La Regione del Veneto ha aderito al progetto promuovendone la diffusione sul territorio delle sette province. Da qui l’idea di costituire un coordinamento provinciale veronese dell’iniziativa, di cui fa parte la Provincia di Verona, il Comune, l’Azienda Ospedaliera Universitaria Integrata e le tre ULSS del territorio. Attraverso il coordinamento provinciale è stata redatto un Protocollo d’Intesa che sarà firmato domani dai vari enti partecipanti al progetto per suggellare il patto di collaborazione. Gli obiettivi del Protocollo d’Intesa sono diversi: la diffusione degli enti che aderiscono formalmente a NPL, il coinvolgimento delle figure professionali che entrano in contatto con le famiglie dei bambini nella fascia d’età zero-sei anni, l’incremento del patrimonio librario delle biblioteche per la medesima fascia d’età, la formazione degli operatori coinvolti e la realizzazione delle attività di promozione della lettura.

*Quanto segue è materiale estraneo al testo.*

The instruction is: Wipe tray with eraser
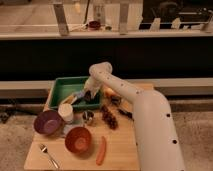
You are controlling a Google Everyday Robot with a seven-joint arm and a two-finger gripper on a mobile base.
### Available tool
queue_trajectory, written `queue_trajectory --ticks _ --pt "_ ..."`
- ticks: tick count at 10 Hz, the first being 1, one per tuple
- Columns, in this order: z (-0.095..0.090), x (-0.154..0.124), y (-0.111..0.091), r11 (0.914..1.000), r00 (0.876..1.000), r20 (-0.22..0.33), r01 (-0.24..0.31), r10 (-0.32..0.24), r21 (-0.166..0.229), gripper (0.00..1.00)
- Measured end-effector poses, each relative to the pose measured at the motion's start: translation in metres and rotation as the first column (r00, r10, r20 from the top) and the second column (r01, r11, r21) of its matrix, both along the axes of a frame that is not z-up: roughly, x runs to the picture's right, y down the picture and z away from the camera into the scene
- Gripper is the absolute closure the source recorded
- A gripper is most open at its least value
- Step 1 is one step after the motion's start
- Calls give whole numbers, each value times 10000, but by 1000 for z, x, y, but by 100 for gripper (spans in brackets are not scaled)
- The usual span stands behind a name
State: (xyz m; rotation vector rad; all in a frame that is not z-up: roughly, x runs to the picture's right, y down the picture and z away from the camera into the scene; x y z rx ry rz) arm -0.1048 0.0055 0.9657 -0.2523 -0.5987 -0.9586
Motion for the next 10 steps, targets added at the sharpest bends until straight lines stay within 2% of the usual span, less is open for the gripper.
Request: queue_trajectory --ticks 3,6,8,10 --pt "7 -10 -20 9996 9998 -128 -175 178 211 100" --pt "11 -43 -39 9992 9996 130 -254 250 311 100" --pt "5 -70 -41 9993 9989 474 -4 -14 368 100" --pt "-8 -86 -30 9985 9954 875 346 -383 435 100"
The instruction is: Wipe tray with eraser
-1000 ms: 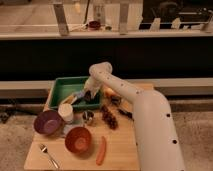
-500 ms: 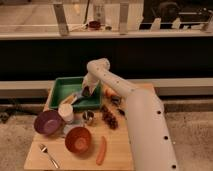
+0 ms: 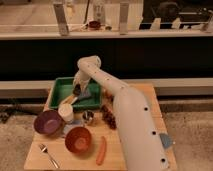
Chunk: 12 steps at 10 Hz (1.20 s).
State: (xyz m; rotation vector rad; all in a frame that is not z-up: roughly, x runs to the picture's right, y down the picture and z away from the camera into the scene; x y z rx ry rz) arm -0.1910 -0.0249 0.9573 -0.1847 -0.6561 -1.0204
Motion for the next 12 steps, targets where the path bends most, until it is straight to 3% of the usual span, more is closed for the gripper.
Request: queue_trajectory --ticks 4,8,12 --pt "-25 -11 30 9988 9972 564 488 -489 20 100" --pt "-24 20 39 9997 9974 697 -144 159 -214 100" --pt "-25 18 40 9995 9970 740 -211 229 -253 100"
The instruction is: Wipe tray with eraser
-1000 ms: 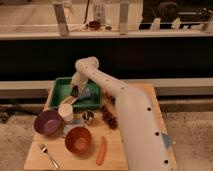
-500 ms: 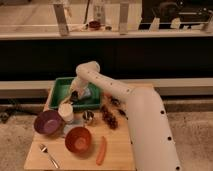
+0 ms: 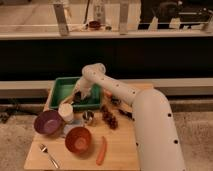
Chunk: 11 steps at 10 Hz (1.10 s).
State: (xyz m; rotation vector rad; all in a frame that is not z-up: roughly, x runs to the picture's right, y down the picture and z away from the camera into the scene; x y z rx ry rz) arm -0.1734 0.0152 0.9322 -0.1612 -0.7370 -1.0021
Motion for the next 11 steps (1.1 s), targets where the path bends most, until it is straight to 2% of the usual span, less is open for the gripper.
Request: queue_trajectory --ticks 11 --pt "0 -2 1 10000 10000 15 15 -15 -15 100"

NPL ha ottenuto il patrocinio ed è stato premiato dal Ministero per i Beni e le Attività Culturali come “Migliore manifestazione di promozione del libro e della lettura di rilevanza nazionale realizzata nel corso del 2001”. Inoltre, nel febbraio 2004 è stato firmato un Protocollo d’intesa con il Ministero dell’Istruzione, dell’Università e della Ricerca per promuovere e sviluppare iniziative di consultazione permanente e di divulgazione delle informazioni relative al progetto, al fine di porre insegnanti ed esperti nella condizione di operare per la migliore riuscita dell’iniziativa.